Records from a dataset
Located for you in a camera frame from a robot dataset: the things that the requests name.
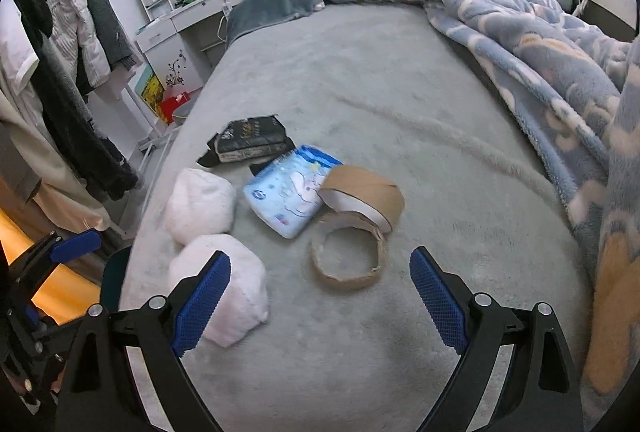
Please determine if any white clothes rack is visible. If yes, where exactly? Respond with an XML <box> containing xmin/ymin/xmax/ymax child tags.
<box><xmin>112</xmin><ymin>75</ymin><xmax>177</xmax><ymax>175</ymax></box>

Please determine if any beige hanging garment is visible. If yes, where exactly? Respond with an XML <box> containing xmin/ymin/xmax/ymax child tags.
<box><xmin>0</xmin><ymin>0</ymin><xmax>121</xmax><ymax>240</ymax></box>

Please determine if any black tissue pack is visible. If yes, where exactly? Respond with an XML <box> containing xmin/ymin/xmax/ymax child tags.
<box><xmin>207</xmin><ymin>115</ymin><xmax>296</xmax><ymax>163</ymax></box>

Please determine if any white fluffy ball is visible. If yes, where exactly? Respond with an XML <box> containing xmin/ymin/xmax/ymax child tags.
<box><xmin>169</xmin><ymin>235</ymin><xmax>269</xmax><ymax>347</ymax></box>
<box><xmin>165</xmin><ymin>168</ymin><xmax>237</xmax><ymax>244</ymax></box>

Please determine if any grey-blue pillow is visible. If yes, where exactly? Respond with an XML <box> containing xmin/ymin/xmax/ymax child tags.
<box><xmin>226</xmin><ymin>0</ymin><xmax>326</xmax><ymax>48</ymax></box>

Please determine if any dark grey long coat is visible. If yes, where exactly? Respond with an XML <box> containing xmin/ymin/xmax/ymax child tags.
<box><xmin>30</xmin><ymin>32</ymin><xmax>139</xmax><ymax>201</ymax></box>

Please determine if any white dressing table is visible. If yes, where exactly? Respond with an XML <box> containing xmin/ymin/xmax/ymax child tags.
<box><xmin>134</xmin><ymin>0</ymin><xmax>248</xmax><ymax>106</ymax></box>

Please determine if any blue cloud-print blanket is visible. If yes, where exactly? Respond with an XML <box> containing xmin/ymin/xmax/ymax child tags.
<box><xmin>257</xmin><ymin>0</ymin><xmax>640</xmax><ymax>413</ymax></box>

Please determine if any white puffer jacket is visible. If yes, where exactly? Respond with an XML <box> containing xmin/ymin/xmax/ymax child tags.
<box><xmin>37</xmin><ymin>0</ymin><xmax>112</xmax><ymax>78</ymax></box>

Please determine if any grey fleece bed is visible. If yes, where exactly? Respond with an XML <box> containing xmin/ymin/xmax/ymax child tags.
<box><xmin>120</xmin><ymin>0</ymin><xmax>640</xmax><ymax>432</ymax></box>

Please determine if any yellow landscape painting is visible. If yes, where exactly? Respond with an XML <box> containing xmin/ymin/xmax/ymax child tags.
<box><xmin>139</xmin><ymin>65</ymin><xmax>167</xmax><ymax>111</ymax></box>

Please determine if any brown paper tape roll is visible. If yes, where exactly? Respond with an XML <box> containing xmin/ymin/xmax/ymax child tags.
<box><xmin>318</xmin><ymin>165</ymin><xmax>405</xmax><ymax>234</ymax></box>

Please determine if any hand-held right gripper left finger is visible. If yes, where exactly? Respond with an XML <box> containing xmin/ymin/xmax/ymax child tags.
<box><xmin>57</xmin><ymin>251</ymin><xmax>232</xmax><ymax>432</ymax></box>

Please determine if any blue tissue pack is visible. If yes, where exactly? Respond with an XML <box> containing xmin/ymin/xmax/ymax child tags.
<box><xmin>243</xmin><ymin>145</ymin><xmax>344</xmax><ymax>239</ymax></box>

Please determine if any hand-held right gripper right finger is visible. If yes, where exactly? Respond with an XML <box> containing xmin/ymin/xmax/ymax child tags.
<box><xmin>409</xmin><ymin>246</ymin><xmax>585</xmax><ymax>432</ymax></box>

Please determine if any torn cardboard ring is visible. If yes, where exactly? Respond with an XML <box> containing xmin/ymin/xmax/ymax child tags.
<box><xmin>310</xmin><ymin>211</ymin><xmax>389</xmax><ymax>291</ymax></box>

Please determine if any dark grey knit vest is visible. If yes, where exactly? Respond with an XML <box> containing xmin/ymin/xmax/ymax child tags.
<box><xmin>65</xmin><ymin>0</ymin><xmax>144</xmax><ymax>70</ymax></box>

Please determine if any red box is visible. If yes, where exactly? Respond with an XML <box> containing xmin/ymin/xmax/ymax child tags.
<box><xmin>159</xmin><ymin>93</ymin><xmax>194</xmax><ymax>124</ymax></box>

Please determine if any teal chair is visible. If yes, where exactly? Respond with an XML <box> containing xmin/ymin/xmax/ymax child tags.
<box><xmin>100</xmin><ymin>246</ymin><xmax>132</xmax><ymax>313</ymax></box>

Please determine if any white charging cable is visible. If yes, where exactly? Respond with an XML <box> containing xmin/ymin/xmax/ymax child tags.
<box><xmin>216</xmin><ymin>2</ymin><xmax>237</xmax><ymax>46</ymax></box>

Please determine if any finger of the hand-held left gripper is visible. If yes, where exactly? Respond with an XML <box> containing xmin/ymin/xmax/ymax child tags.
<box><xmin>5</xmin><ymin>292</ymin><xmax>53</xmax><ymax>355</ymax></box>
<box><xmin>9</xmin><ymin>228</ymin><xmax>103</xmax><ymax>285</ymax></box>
--
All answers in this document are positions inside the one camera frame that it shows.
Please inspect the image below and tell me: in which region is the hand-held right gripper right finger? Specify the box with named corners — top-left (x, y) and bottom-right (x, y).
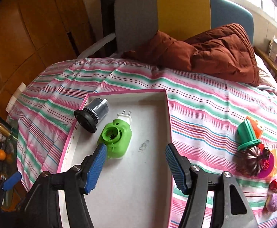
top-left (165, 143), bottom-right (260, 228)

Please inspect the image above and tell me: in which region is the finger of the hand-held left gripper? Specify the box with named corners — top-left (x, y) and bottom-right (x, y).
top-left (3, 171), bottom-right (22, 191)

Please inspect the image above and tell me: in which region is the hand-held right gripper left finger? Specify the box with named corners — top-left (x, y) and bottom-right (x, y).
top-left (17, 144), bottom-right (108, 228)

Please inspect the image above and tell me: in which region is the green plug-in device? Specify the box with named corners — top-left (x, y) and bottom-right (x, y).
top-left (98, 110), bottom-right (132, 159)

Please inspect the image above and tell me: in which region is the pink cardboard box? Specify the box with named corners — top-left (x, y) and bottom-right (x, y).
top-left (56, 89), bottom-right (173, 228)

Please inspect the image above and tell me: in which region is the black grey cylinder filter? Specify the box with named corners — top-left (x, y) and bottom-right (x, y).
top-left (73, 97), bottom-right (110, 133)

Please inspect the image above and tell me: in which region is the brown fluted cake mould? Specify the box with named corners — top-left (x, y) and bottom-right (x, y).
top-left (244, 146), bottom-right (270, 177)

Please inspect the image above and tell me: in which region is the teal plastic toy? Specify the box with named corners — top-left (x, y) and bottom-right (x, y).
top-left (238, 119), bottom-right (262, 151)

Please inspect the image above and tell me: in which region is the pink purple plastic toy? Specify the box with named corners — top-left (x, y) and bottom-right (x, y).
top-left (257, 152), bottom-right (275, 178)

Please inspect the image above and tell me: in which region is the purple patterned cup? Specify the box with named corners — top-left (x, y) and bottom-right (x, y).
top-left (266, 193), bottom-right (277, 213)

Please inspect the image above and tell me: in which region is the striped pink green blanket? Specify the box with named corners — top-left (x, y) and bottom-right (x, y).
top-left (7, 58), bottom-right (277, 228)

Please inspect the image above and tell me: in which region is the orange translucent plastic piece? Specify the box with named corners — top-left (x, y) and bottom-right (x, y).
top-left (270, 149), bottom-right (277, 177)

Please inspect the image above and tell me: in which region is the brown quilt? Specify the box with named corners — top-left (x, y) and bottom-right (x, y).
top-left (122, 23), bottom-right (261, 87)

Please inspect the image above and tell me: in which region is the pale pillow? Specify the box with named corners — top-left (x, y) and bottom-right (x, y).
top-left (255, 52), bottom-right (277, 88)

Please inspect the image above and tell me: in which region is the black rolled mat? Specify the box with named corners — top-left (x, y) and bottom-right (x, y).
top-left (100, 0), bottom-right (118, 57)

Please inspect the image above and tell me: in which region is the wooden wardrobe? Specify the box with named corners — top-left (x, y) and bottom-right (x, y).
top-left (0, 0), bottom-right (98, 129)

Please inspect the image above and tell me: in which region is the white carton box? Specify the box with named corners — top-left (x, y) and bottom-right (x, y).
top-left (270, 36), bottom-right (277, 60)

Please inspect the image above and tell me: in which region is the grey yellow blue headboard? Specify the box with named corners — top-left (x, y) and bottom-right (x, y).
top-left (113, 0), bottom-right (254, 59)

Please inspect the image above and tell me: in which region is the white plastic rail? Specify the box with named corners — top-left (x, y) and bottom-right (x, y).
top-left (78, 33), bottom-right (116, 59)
* * *
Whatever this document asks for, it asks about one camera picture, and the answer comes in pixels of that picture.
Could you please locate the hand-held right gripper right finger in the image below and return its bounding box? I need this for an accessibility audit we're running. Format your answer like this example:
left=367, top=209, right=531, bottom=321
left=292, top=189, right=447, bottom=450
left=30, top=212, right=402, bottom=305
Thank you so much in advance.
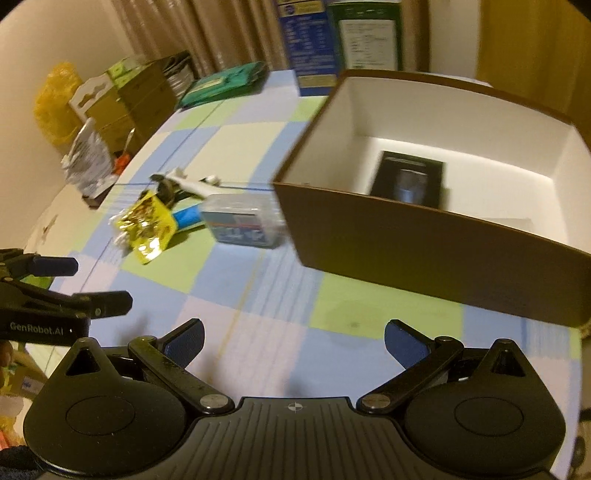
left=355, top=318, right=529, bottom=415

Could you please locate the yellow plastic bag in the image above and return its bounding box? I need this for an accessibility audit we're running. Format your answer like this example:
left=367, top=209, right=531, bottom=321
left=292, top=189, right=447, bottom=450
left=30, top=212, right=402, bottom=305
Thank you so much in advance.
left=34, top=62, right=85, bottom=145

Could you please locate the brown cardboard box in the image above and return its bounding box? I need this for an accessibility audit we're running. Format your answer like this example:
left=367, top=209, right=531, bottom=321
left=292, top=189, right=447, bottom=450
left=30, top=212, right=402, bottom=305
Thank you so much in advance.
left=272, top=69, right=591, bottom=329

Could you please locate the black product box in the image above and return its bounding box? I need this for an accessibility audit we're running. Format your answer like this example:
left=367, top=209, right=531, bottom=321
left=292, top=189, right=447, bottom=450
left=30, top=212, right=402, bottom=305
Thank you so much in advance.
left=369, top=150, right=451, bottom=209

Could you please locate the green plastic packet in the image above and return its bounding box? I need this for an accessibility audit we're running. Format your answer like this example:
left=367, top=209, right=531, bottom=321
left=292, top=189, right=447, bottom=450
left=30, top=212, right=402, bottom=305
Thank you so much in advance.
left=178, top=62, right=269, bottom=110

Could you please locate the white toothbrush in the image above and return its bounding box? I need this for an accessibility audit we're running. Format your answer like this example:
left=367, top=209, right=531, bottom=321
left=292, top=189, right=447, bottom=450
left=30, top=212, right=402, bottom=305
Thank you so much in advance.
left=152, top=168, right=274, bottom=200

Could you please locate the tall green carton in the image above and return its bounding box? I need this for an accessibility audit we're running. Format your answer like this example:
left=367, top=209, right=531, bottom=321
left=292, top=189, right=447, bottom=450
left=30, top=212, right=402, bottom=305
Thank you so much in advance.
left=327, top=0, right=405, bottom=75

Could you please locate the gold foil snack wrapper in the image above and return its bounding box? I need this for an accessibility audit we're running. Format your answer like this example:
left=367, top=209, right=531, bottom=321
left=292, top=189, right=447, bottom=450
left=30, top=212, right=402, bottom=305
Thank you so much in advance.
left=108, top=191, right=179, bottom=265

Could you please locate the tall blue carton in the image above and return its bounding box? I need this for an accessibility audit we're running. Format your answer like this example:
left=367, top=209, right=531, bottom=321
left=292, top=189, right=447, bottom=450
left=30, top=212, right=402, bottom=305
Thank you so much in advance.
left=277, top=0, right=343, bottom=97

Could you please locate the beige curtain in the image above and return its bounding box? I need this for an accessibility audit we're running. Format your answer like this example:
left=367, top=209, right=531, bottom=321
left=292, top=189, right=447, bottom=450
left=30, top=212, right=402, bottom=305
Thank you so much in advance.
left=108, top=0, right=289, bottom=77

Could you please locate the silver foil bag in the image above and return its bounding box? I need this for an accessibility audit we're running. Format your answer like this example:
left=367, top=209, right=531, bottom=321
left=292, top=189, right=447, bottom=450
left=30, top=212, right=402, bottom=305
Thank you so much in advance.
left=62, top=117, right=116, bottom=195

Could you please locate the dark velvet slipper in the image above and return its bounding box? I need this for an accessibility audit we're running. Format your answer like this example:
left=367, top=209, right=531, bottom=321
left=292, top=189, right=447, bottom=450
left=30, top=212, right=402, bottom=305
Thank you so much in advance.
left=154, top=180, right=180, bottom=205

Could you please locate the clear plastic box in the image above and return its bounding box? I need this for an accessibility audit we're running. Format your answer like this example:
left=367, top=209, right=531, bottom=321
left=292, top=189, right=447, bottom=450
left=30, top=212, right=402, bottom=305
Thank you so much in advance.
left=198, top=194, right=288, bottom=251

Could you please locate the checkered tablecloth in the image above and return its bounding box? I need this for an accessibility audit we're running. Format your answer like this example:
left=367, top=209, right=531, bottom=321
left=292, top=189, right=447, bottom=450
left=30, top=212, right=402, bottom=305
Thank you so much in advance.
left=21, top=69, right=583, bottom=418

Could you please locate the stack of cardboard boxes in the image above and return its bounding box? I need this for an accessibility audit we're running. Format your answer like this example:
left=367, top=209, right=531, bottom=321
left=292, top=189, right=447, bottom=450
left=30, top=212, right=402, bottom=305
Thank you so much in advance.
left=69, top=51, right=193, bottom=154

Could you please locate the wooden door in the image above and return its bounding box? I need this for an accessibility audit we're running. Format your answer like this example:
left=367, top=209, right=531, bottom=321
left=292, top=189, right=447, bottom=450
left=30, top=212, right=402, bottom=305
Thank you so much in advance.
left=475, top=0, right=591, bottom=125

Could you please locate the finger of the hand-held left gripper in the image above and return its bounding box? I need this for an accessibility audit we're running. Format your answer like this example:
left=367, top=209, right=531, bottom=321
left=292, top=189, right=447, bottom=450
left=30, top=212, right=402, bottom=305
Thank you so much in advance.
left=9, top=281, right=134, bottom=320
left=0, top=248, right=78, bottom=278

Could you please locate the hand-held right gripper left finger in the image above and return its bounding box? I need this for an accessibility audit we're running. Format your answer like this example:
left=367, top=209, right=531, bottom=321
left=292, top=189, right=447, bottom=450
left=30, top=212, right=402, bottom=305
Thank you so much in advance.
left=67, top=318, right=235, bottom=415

◆ Exercise requirements
In the records above, how many lines contain the word "that"? State only the number.

◆ Written answer
3